- [EXERCISE] Print the data exactly. Pictures stay out.

- [DATA BELOW]
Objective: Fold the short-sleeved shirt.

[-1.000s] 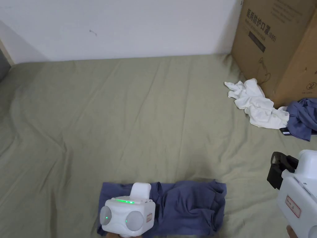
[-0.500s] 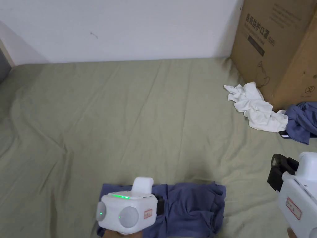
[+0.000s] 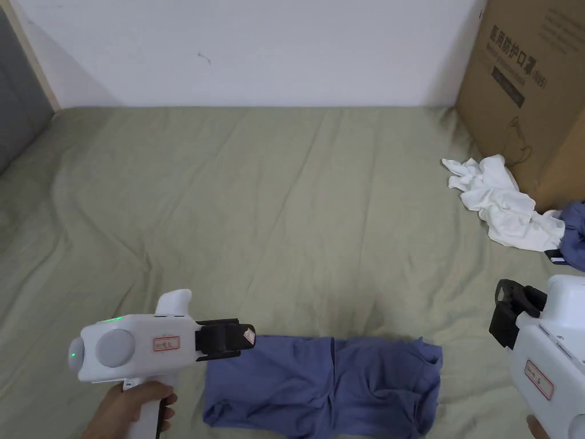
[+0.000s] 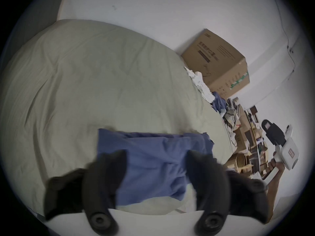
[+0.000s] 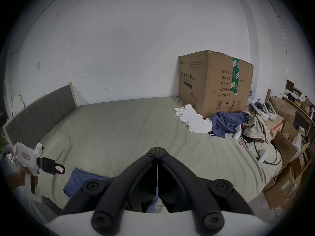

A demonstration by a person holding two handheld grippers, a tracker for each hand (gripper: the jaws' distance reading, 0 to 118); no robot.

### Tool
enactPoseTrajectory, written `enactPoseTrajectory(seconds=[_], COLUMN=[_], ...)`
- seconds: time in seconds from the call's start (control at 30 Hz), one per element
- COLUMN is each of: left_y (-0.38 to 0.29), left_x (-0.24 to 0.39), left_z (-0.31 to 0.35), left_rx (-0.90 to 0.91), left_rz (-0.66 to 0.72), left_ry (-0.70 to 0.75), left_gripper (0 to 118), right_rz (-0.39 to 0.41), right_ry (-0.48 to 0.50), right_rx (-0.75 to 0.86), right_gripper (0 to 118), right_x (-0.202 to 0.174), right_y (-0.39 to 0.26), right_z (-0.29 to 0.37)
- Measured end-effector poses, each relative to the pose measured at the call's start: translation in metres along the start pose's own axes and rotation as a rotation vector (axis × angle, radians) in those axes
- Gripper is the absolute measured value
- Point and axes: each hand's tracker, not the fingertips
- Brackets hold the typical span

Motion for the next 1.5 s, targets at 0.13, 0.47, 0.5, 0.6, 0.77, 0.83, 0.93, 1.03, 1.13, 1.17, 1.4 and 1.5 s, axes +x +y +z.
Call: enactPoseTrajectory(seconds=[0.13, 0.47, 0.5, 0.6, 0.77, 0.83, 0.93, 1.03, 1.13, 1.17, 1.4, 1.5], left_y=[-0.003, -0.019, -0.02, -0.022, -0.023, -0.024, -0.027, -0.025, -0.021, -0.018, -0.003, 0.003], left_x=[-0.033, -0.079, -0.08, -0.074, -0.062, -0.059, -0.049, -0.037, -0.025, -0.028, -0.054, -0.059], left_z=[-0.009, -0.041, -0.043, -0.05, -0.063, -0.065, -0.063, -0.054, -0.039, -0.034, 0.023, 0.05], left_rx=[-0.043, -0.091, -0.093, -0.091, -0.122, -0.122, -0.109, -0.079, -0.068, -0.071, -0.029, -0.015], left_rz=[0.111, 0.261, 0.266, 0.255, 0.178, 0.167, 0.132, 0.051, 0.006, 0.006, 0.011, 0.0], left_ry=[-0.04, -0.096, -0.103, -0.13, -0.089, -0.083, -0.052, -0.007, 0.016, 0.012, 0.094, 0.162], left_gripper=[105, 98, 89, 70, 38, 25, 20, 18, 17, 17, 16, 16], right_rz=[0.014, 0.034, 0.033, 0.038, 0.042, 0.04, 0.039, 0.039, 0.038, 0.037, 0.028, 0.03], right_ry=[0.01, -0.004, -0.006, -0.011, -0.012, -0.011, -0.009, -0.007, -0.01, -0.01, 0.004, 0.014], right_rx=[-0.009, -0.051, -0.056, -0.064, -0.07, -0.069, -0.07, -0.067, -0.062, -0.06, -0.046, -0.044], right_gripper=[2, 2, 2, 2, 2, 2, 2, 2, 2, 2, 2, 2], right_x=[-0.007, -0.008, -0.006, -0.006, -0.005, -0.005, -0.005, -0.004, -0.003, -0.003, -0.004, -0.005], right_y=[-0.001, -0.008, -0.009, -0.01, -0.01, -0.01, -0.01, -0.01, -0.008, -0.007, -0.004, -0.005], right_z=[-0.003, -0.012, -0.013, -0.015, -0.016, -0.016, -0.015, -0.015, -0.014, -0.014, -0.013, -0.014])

- [SOLUTION TO THE PROBLEM]
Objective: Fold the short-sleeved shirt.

[-1.000s] 
[-0.500s] 
[+0.000s] 
[+0.000s] 
[+0.000s] 

A demonstration by a person holding two handheld grippers, a tracker for each hand (gripper: the jaws' distance reading, 0 to 118); no robot.

### Tool
enactPoseTrajectory, written `enactPoseTrajectory(seconds=[_], COLUMN=[_], ...)`
- seconds: time in seconds from the call's start (control at 30 Hz), one per element
- COLUMN is each of: left_y (-0.38 to 0.29), left_x (-0.24 to 0.39), left_z (-0.31 to 0.35), left_rx (-0.90 to 0.91), left_rz (-0.66 to 0.72), left_ry (-0.70 to 0.75), left_gripper (0 to 118), right_rz (-0.39 to 0.41), right_ry (-0.48 to 0.50), right_rx (-0.75 to 0.86), right_gripper (0 to 118), right_x (-0.202 to 0.174), right_y (-0.39 to 0.26), right_z (-0.29 to 0.37)
- Measured end-effector poses, each relative to the pose measured at the call's start: translation in metres along the start pose's own axes and rotation as a rotation vector (axis × angle, radians) in those axes
- Gripper is the absolute measured value
- Point and axes: each hand's tracker, not the fingertips
- Brackets hold the typical span

Motion for the next 1.5 s, targets at 0.13, 0.47, 0.5, 0.6, 0.77, 0.83, 0.93, 1.03, 1.13, 1.17, 1.4 and 1.5 s, axes +x +y +z.
Call: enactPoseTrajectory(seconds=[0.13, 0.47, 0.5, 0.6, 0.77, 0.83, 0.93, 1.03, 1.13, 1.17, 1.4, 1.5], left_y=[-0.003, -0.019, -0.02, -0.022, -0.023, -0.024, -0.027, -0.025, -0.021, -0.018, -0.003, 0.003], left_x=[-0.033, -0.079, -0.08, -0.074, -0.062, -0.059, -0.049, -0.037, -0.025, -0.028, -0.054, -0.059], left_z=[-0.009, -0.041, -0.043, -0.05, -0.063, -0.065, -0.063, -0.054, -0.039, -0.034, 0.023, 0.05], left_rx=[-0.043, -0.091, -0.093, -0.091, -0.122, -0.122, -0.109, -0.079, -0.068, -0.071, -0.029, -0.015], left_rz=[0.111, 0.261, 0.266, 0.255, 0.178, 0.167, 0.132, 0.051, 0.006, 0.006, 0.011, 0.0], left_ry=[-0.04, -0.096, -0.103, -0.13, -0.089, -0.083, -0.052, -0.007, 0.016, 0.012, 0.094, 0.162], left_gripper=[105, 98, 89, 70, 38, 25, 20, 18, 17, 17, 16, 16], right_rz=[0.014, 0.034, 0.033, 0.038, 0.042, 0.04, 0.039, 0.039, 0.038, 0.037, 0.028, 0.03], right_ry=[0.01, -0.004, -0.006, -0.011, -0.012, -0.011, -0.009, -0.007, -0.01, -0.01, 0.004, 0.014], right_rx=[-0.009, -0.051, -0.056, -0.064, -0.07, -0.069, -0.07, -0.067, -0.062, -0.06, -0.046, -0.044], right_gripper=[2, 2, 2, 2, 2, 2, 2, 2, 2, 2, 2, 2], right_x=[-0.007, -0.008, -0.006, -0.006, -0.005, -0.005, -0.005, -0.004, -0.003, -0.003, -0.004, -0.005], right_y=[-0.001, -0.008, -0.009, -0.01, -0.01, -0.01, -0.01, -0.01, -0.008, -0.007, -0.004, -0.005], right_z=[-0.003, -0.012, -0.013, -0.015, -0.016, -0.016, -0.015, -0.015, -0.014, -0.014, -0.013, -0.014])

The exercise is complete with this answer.